* Work instruction:
Retype each line below without a single alteration.
Exercise inputs Block Start
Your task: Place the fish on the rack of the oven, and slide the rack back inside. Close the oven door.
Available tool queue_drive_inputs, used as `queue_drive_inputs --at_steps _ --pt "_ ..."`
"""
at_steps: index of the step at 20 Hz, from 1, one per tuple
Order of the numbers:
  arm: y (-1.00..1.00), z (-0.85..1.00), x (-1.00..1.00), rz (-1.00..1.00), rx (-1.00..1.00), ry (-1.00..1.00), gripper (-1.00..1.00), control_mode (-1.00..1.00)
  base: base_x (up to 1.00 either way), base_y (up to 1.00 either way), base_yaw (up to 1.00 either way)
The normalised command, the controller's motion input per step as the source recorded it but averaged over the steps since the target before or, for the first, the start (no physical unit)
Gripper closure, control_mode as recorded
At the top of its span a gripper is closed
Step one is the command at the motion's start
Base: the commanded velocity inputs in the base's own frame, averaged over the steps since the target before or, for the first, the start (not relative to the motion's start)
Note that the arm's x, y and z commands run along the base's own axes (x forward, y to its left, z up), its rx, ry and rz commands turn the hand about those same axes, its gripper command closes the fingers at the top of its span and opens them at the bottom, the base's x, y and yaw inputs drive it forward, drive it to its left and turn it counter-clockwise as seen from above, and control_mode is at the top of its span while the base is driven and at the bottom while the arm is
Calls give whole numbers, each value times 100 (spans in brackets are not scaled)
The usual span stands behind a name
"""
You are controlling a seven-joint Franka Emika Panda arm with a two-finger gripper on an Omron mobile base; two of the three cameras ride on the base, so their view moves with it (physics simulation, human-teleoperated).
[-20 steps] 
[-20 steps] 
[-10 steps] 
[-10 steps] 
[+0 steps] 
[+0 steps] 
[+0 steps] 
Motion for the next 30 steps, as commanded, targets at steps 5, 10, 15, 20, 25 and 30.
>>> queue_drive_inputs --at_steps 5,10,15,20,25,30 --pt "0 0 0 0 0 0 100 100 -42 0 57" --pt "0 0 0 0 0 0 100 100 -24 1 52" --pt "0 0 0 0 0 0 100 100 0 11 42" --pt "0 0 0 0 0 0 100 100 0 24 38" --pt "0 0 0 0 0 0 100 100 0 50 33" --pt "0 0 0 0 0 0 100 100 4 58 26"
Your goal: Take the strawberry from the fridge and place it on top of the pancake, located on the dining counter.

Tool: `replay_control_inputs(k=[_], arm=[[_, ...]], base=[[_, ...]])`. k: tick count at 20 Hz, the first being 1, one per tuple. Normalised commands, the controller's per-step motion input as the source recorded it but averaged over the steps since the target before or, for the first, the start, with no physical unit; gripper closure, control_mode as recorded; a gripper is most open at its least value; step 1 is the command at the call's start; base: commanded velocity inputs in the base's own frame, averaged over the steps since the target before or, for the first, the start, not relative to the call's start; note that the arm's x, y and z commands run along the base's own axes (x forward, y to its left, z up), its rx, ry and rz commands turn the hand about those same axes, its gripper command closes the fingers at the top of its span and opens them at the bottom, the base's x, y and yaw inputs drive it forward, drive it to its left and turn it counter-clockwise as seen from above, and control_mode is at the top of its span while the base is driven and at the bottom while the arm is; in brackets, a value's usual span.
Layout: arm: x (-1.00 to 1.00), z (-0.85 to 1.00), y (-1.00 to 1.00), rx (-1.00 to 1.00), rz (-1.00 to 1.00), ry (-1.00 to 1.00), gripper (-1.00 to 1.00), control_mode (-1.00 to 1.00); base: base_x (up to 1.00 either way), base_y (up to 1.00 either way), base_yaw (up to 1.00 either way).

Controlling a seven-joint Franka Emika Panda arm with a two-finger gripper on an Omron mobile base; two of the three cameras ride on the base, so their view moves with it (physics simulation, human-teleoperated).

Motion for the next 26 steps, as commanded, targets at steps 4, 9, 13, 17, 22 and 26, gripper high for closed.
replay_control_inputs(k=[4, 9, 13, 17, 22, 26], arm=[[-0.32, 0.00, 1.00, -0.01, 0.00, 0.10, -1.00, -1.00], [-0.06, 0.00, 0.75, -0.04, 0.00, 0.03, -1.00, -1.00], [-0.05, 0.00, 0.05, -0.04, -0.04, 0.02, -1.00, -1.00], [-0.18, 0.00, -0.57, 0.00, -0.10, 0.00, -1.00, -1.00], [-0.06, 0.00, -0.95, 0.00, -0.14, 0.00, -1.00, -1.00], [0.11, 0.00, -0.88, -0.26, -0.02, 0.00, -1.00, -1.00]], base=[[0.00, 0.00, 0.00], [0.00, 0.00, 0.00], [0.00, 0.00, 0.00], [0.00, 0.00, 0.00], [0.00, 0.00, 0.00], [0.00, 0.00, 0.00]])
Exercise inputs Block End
* Expected answer:
Your task: Place the fish on the rack of the oven, and slide the rack back inside. Close the oven door.
Available tool queue_drive_inputs, used as `queue_drive_inputs --at_steps _ --pt "_ ..."`
"""
at_steps: index of the step at 20 Hz, from 1, one per tuple
Order of the numbers:
  arm: y (-1.00..1.00), z (-0.85..1.00), x (-1.00..1.00), rz (-1.00..1.00), rx (-1.00..1.00), ry (-1.00..1.00), gripper (-1.00..1.00), control_mode (-1.00..1.00)
  base: base_x (up to 1.00 either way), base_y (up to 1.00 either way), base_yaw (up to 1.00 either way)
The normalised command, the controller's motion input per step as the source recorded it but averaged over the steps since the target before or, for the first, the start (no physical unit)
Gripper closure, control_mode as recorded
At the top of its span a gripper is closed
Step one is the command at the motion's start
Base: the commanded velocity inputs in the base's own frame, averaged over the steps since the target before or, for the first, the start (not relative to the motion's start)
Note that the arm's x, y and z commands run along the base's own axes (x forward, y to its left, z up), its rx, ry and rz commands turn the hand about those same axes, its gripper command closes the fingers at the top of its span and opens them at the bottom, the base's x, y and yaw inputs drive it forward, drive it to its left and turn it counter-clockwise as seen from above, and control_mode is at the top of its span while the base is driven and at the bottom while the arm is
Calls give whole numbers, each value times 100 (spans in brackets are not scaled)
The usual span stands behind a name
"""
You are controlling a seven-joint Franka Emika Panda arm with a two-finger gripper on an Omron mobile base; two of the three cameras ride on the base, so their view moves with it (physics simulation, human-teleoperated).
[-20 steps] 
[-20 steps] 
[-10 steps] 
[-10 steps] 
[+0 steps] 
[+0 steps] 
[+0 steps] 
Motion for the next 30 steps, as commanded, targets at steps 5, 10, 15, 20, 25 and 30.
>>> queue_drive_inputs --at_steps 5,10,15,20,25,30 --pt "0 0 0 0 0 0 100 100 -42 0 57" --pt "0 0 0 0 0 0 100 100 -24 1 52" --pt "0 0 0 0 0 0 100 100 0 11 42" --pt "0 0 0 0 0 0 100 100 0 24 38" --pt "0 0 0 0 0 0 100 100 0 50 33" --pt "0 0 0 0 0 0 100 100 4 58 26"
Your goal: Take the strawberry from the fridge and place it on top of the pancake, located on the dining counter.

Tool: `replay_control_inputs(k=[_], arm=[[_, ...]], base=[[_, ...]])`. k: tick count at 20 Hz, the first being 1, one per tuple. Normalised commands, the controller's per-step motion input as the source recorded it but averaged over the steps since the target before or, for the first, the start, with no physical unit; gripper closure, control_mode as recorded; a gripper is most open at its least value; step 1 is the command at the call's start; base: commanded velocity inputs in the base's own frame, averaged over the steps since the target before or, for the first, the start, not relative to the call's start; note that the arm's x, y and z commands run along the base's own axes (x forward, y to its left, z up), its rx, ry and rz commands turn the hand about those same axes, its gripper command closes the fingers at the top of its span and opens them at the bottom, the base's x, y and yaw inputs drive it forward, drive it to its left and turn it counter-clockwise as seen from above, and control_mode is at the top of its span while the base is driven and at the bottom while the arm is; in brackets, a value's usual span.
Layout: arm: x (-1.00 to 1.00), z (-0.85 to 1.00), y (-1.00 to 1.00), rx (-1.00 to 1.00), rz (-1.00 to 1.00), ry (-1.00 to 1.00), gripper (-1.00 to 1.00), control_mode (-1.00 to 1.00); base: base_x (up to 1.00 either way), base_y (up to 1.00 either way), base_yaw (up to 1.00 either way).

Controlling a seven-joint Franka Emika Panda arm with a two-finger gripper on an Omron mobile base; two of the three cameras ride on the base, so their view moves with it (physics simulation, human-teleoperated).

Motion for the next 26 steps, as commanded, targets at steps 4, 9, 13, 17, 22 and 26, gripper high for closed.
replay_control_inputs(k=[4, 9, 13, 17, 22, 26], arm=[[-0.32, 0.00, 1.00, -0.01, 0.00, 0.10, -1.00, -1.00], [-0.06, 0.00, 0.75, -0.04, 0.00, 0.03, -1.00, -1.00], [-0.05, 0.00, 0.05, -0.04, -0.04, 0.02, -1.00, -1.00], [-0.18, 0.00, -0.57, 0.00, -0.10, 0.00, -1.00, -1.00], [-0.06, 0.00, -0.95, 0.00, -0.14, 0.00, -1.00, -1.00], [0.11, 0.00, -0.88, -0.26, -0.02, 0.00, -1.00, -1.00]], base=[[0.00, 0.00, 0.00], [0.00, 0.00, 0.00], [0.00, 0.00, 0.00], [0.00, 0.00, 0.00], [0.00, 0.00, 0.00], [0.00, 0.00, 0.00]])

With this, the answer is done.